→ **RECORDED DATA**
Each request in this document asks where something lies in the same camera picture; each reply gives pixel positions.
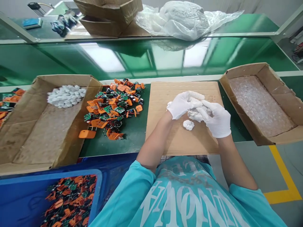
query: white plastic bag
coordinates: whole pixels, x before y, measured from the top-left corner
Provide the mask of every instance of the white plastic bag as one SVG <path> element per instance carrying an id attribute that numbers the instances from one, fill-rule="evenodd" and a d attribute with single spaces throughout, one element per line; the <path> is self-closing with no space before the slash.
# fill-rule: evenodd
<path id="1" fill-rule="evenodd" d="M 221 25 L 239 17 L 244 11 L 226 14 L 221 11 L 207 12 L 195 3 L 170 1 L 160 9 L 143 5 L 136 23 L 152 35 L 173 36 L 194 41 Z"/>

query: white wall
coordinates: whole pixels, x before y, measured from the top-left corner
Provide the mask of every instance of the white wall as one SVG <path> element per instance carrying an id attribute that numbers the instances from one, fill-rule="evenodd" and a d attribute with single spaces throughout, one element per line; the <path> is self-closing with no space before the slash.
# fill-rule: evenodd
<path id="1" fill-rule="evenodd" d="M 31 10 L 27 4 L 33 0 L 0 0 L 0 11 L 8 17 L 25 18 L 37 17 L 36 13 Z M 162 7 L 169 0 L 142 0 L 143 4 L 153 7 Z M 266 14 L 274 23 L 281 26 L 294 11 L 303 4 L 302 0 L 189 0 L 204 8 L 205 11 L 220 10 L 232 13 L 238 10 L 245 10 L 245 13 Z M 51 3 L 56 5 L 59 0 L 39 0 L 42 3 Z M 301 26 L 303 18 L 297 22 L 287 35 L 292 35 Z"/>
<path id="2" fill-rule="evenodd" d="M 30 9 L 27 4 L 30 2 L 39 2 L 52 4 L 55 6 L 60 0 L 0 0 L 0 11 L 10 18 L 34 18 L 38 15 Z M 41 6 L 44 11 L 49 11 L 51 8 Z"/>

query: white glove
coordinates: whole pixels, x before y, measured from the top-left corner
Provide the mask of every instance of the white glove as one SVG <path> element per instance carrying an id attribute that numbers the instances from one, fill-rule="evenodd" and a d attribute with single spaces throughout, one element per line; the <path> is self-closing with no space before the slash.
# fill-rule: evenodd
<path id="1" fill-rule="evenodd" d="M 203 108 L 197 108 L 212 136 L 215 138 L 229 136 L 231 134 L 229 112 L 219 103 L 210 103 L 206 100 L 202 100 L 202 103 L 212 111 L 213 117 L 210 117 Z"/>
<path id="2" fill-rule="evenodd" d="M 190 97 L 194 97 L 198 100 L 205 99 L 204 95 L 196 93 L 194 91 L 186 91 L 181 94 L 178 94 L 171 104 L 168 104 L 166 109 L 173 116 L 173 120 L 179 119 L 182 115 L 184 115 L 187 111 L 192 108 L 196 108 L 200 106 L 196 106 L 195 104 L 190 102 Z"/>

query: green table surface
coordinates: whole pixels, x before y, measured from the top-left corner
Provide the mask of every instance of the green table surface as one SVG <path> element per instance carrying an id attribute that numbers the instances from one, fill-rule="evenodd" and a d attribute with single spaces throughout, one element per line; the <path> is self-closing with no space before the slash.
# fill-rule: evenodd
<path id="1" fill-rule="evenodd" d="M 22 27 L 26 18 L 11 18 Z M 55 21 L 57 16 L 42 17 L 41 28 L 27 30 L 33 37 L 39 39 L 60 38 L 60 35 L 52 31 L 50 22 Z M 242 14 L 237 19 L 222 25 L 214 33 L 238 33 L 238 32 L 276 32 L 278 26 L 264 14 Z M 0 25 L 0 40 L 20 39 L 16 34 Z"/>
<path id="2" fill-rule="evenodd" d="M 222 75 L 227 69 L 267 62 L 277 72 L 298 68 L 269 38 L 207 38 L 182 40 L 129 40 L 79 44 L 0 45 L 0 87 L 31 84 L 38 75 L 91 74 L 98 80 Z M 302 77 L 283 77 L 303 98 Z M 235 142 L 252 138 L 220 87 L 225 108 L 231 113 Z M 150 85 L 142 98 L 144 110 L 124 121 L 125 140 L 110 141 L 97 133 L 86 140 L 81 157 L 138 152 L 145 140 Z"/>
<path id="3" fill-rule="evenodd" d="M 26 30 L 29 34 L 31 34 L 35 38 L 39 39 L 50 39 L 50 38 L 61 38 L 60 35 L 51 29 L 51 22 L 57 20 L 58 16 L 51 16 L 51 17 L 42 17 L 42 25 L 39 28 L 32 28 Z M 22 23 L 27 18 L 11 18 L 13 22 L 15 22 L 20 27 Z M 0 25 L 0 40 L 3 39 L 21 39 L 15 33 L 11 32 L 3 25 Z"/>

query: blue crate
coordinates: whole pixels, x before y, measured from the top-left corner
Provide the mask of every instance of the blue crate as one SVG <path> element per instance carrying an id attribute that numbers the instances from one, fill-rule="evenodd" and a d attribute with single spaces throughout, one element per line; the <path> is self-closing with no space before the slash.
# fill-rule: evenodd
<path id="1" fill-rule="evenodd" d="M 54 203 L 46 200 L 49 186 L 61 178 L 95 174 L 97 177 L 90 224 L 98 215 L 104 199 L 106 173 L 97 169 L 60 172 L 36 176 L 0 180 L 0 220 L 1 226 L 40 226 L 44 212 Z"/>

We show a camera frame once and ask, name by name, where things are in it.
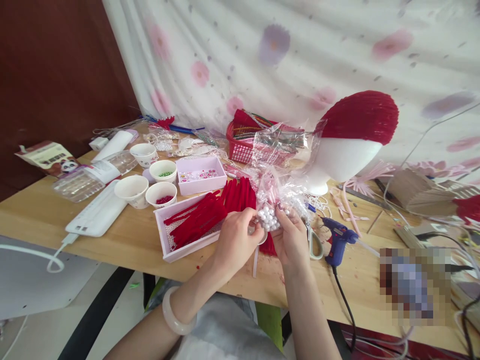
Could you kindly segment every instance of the woman's right hand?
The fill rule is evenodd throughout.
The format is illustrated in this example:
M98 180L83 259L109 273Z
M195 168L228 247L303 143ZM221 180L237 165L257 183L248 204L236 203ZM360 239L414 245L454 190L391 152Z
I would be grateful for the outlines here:
M276 217L281 225L279 230L271 232L275 251L282 266L300 270L310 266L310 250L307 228L294 209L288 209L287 215L279 203Z

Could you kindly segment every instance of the panda illustration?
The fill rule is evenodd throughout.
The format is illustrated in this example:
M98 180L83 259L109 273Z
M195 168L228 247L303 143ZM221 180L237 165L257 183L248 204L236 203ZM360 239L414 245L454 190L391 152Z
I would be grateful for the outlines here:
M72 160L62 160L60 161L60 169L61 172L64 174L68 174L71 171L75 170L78 168L79 164L75 161Z

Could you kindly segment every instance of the scissors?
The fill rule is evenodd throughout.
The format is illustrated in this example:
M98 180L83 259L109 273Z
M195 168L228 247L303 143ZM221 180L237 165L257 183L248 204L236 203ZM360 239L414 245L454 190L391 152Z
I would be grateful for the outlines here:
M308 245L310 246L310 259L320 260L324 257L324 247L320 241L319 236L312 230L309 222L305 222L306 226L306 237L308 239ZM318 247L320 248L320 253L318 255L314 254L314 240L316 241Z

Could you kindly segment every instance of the pink tray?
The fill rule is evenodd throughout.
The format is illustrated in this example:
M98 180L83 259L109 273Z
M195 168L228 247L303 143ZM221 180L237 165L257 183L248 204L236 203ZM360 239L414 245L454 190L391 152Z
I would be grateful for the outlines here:
M199 196L195 196L189 198L187 200L183 200L177 203L174 203L170 206L162 207L155 210L153 213L155 214L156 224L158 226L158 232L160 233L160 243L161 249L163 251L163 260L167 263L174 262L184 256L191 254L201 248L210 245L218 240L220 234L220 227L222 226L221 223L215 225L211 231L209 231L204 237L194 241L184 247L181 247L177 250L171 250L170 243L169 243L169 230L167 226L165 226L164 221L173 215L177 214L178 212L189 208L193 204L197 203L201 199L205 197L206 194L202 194Z
M175 161L175 163L178 176L178 187L180 188L180 194L184 196L221 189L224 188L227 183L227 174L225 174L224 167L216 156L197 159L181 159ZM209 169L215 169L218 176L188 182L182 182L180 177L181 173L200 172Z

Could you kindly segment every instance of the hand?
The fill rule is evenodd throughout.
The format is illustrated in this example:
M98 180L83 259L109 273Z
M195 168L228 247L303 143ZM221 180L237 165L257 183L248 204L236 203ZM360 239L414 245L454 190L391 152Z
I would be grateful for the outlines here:
M226 281L245 265L264 237L264 230L259 223L255 225L255 231L248 234L249 223L256 215L257 211L251 207L242 212L232 211L221 226L213 254L213 268L223 272Z
M281 228L271 231L275 251L283 267L299 269L310 266L310 249L307 239L307 228L294 209L285 214L279 203L276 217Z

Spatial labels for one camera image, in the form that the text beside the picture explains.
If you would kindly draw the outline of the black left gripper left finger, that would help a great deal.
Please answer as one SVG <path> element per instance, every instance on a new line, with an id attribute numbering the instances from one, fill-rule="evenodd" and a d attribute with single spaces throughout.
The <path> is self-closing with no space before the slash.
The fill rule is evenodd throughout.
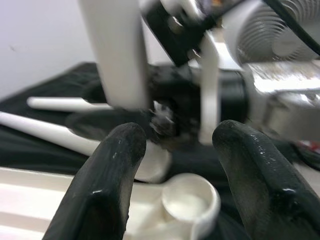
<path id="1" fill-rule="evenodd" d="M 72 179 L 43 238 L 121 240 L 146 145 L 140 125 L 115 127 Z"/>

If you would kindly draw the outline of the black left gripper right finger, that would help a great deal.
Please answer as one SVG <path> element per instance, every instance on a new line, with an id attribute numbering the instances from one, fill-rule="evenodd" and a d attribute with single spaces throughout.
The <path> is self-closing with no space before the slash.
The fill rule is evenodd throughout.
<path id="1" fill-rule="evenodd" d="M 212 143 L 251 239 L 319 239 L 319 196 L 266 135 L 225 120 Z"/>

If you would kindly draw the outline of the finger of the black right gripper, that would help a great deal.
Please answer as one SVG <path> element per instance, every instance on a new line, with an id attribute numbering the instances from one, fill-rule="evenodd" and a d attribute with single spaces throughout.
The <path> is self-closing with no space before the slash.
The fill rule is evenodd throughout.
<path id="1" fill-rule="evenodd" d="M 105 92 L 99 75 L 91 78 L 82 88 L 81 97 L 89 103 L 104 103 Z"/>
<path id="2" fill-rule="evenodd" d="M 97 131 L 110 132 L 113 128 L 125 124 L 136 123 L 147 133 L 153 129 L 150 127 L 152 116 L 149 111 L 101 109 L 86 112 L 72 113 L 67 117 L 67 127 L 77 133 L 96 133 Z"/>

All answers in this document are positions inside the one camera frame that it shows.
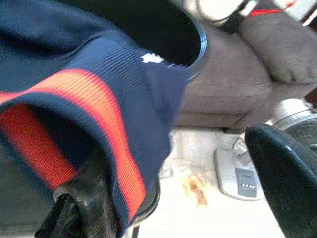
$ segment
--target gray couch
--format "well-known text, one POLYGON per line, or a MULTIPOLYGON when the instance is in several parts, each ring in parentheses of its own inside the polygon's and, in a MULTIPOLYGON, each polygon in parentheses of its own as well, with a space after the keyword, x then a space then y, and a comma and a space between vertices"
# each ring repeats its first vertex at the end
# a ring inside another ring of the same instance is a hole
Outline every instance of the gray couch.
POLYGON ((187 87, 177 126, 244 129, 269 120, 279 101, 317 87, 317 34, 286 13, 247 17, 233 35, 201 21, 210 57, 187 87))

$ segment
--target orange stripe
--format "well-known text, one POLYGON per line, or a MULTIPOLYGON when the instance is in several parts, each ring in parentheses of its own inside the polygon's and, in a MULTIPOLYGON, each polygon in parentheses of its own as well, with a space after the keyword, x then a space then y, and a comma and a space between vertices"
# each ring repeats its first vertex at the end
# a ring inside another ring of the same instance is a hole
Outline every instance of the orange stripe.
POLYGON ((26 106, 15 106, 1 113, 0 125, 9 141, 50 189, 55 190, 76 172, 26 106))
POLYGON ((84 109, 100 126, 112 147, 118 183, 133 218, 146 191, 127 143, 120 107, 111 89, 96 75, 80 69, 64 70, 21 93, 0 93, 0 103, 28 93, 65 98, 84 109))

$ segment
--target couch armrest
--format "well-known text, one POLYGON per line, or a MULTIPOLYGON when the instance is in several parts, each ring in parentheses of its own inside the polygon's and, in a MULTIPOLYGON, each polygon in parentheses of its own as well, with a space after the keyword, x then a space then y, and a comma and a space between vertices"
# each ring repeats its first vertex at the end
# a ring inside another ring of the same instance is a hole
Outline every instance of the couch armrest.
MULTIPOLYGON (((257 8, 276 7, 264 0, 257 8)), ((249 16, 240 25, 239 34, 257 52, 274 79, 317 82, 317 34, 286 13, 249 16)))

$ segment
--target white logo
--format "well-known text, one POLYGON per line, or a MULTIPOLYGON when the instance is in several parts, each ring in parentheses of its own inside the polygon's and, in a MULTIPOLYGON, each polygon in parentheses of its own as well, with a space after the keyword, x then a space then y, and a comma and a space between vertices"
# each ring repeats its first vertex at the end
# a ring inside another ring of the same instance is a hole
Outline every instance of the white logo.
POLYGON ((161 63, 165 60, 161 56, 159 56, 159 55, 156 56, 153 53, 152 54, 147 53, 147 54, 141 56, 140 58, 143 58, 142 63, 161 63))

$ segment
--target stain
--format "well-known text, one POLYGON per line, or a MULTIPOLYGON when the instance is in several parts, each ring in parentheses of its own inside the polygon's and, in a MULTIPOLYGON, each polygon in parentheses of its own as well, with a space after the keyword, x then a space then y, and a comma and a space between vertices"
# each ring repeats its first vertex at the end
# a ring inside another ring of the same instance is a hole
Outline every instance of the stain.
POLYGON ((207 207, 206 184, 200 175, 191 174, 183 178, 183 187, 188 197, 195 200, 197 207, 207 207))

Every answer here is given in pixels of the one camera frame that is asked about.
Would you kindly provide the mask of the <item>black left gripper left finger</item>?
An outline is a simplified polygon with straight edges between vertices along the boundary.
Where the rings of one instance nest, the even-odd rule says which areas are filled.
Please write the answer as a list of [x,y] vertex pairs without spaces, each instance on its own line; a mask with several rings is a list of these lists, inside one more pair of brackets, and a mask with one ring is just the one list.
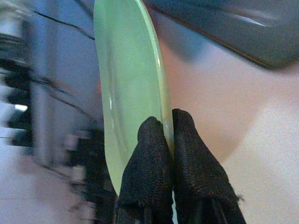
[[148,117],[124,169],[115,224],[173,224],[173,166],[163,125]]

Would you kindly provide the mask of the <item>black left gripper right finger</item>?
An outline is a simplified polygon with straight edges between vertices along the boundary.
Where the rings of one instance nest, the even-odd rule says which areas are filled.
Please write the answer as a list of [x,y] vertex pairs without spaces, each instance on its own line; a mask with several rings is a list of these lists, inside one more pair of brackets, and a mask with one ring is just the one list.
[[199,136],[191,115],[172,111],[178,224],[246,224],[228,176]]

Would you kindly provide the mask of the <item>green plate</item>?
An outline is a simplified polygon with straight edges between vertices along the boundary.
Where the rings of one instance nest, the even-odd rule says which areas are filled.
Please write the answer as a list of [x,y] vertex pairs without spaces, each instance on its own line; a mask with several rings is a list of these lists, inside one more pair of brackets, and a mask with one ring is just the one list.
[[94,36],[103,105],[105,155],[116,193],[141,123],[163,124],[170,149],[173,121],[158,37],[142,0],[95,0]]

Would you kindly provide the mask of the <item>steel kitchen sink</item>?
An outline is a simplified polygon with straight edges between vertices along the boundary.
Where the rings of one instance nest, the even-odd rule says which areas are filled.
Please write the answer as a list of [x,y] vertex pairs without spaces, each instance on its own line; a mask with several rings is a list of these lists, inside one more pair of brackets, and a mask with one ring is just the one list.
[[299,0],[144,0],[266,68],[299,61]]

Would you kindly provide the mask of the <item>black battery charger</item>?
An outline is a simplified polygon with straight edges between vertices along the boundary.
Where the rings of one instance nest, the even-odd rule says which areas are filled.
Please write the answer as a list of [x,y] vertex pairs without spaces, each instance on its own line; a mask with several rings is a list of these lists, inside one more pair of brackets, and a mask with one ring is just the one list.
[[67,136],[65,146],[71,188],[82,198],[73,208],[91,208],[89,224],[114,224],[117,195],[107,168],[104,132],[77,130]]

→ **PROBLEM TO SOLVE**
Each line of the material that has the word "help" belongs in the answer.

→ **RESPONSE AREA**
If you would kindly draw the outline of the black left gripper left finger, that would help a great deal.
If you would kindly draw the outline of the black left gripper right finger, that would help a great deal.
If you would kindly draw the outline of the finger of the black right gripper, that would help a great deal.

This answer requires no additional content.